== Dataset entries ==

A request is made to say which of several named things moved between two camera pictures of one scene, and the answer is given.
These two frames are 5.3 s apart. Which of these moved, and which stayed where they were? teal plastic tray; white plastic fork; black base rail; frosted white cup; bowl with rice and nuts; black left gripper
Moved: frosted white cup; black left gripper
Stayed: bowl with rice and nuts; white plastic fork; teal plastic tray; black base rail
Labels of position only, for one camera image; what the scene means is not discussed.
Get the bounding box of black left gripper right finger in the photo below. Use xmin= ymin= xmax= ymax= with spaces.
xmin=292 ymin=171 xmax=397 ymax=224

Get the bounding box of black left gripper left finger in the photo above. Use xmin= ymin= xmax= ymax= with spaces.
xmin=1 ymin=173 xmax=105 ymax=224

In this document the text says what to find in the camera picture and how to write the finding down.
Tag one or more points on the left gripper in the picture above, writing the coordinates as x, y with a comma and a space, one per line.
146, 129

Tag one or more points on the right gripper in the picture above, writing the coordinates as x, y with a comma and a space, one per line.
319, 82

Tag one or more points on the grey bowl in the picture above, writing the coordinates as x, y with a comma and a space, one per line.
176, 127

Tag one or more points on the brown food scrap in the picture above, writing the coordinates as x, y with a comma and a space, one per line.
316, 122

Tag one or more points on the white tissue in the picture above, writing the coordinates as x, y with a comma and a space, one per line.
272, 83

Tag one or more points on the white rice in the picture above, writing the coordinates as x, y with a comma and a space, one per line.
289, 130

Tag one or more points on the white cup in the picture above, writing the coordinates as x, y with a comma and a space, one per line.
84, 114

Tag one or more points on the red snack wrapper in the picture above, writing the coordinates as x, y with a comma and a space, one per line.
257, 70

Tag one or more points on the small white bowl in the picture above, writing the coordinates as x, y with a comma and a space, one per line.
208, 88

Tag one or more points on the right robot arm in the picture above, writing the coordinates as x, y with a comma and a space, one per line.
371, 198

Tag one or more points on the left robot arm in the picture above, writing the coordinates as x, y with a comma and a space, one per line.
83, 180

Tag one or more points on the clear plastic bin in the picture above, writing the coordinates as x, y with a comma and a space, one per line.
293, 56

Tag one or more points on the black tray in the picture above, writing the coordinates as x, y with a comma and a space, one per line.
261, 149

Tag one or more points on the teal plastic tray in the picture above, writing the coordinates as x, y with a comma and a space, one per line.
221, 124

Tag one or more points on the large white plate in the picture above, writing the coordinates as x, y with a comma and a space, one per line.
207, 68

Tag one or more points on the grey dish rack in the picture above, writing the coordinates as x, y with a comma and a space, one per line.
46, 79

===

What needs to be done
Only an exact copy of all the data will do as the answer.

Written solution
A request is made to say which of several named things moved between two camera pictures of one scene, and the answer is given.
These two frames are 5.3 s apart. Which of these moved, and which stayed where they were? teal plastic tray; white plastic fork; black base rail; frosted white cup; bowl with rice and nuts; black left gripper
Moved: frosted white cup; black left gripper
Stayed: bowl with rice and nuts; white plastic fork; teal plastic tray; black base rail
Labels of position only, for one camera image; what the scene means is not discussed.
Get the bounding box of black left gripper right finger in the photo below. Use xmin= ymin= xmax= ymax= with spaces.
xmin=292 ymin=171 xmax=397 ymax=224

Get the bounding box of black left gripper left finger in the photo above. Use xmin= ymin= xmax= ymax= with spaces.
xmin=1 ymin=173 xmax=105 ymax=224

In this document the text says what to find in the camera picture and how to write the finding down.
Tag one or more points on the left gripper in the picture above, writing the coordinates as x, y with a comma and a space, one per line.
146, 129

Tag one or more points on the right gripper in the picture above, writing the coordinates as x, y with a comma and a space, one per line.
319, 82

Tag one or more points on the grey bowl in the picture above, writing the coordinates as x, y with a comma and a space, one per line.
176, 127

Tag one or more points on the brown food scrap in the picture above, writing the coordinates as x, y with a comma and a space, one per line.
316, 122

Tag one or more points on the white tissue in the picture above, writing the coordinates as x, y with a comma and a space, one per line.
272, 83

Tag one or more points on the white rice in the picture above, writing the coordinates as x, y with a comma and a space, one per line.
289, 130

Tag one or more points on the white cup in the picture above, writing the coordinates as x, y with a comma and a space, one per line.
84, 114

Tag one or more points on the red snack wrapper in the picture above, writing the coordinates as x, y with a comma and a space, one per line.
257, 70

Tag one or more points on the small white bowl in the picture above, writing the coordinates as x, y with a comma and a space, one per line.
208, 88

Tag one or more points on the right robot arm in the picture above, writing the coordinates as x, y with a comma and a space, one per line.
371, 198

Tag one or more points on the left robot arm in the picture above, writing the coordinates as x, y with a comma and a space, one per line.
83, 180

Tag one or more points on the clear plastic bin in the picture above, writing the coordinates as x, y with a comma and a space, one per line.
293, 56

Tag one or more points on the black tray in the picture above, writing the coordinates as x, y with a comma and a space, one per line.
261, 149

Tag one or more points on the teal plastic tray in the picture above, writing the coordinates as x, y with a comma and a space, one per line.
221, 124

Tag one or more points on the large white plate in the picture above, writing the coordinates as x, y with a comma and a space, one per line.
207, 68

Tag one or more points on the grey dish rack in the picture above, writing the coordinates as x, y with a comma and a space, one per line.
46, 79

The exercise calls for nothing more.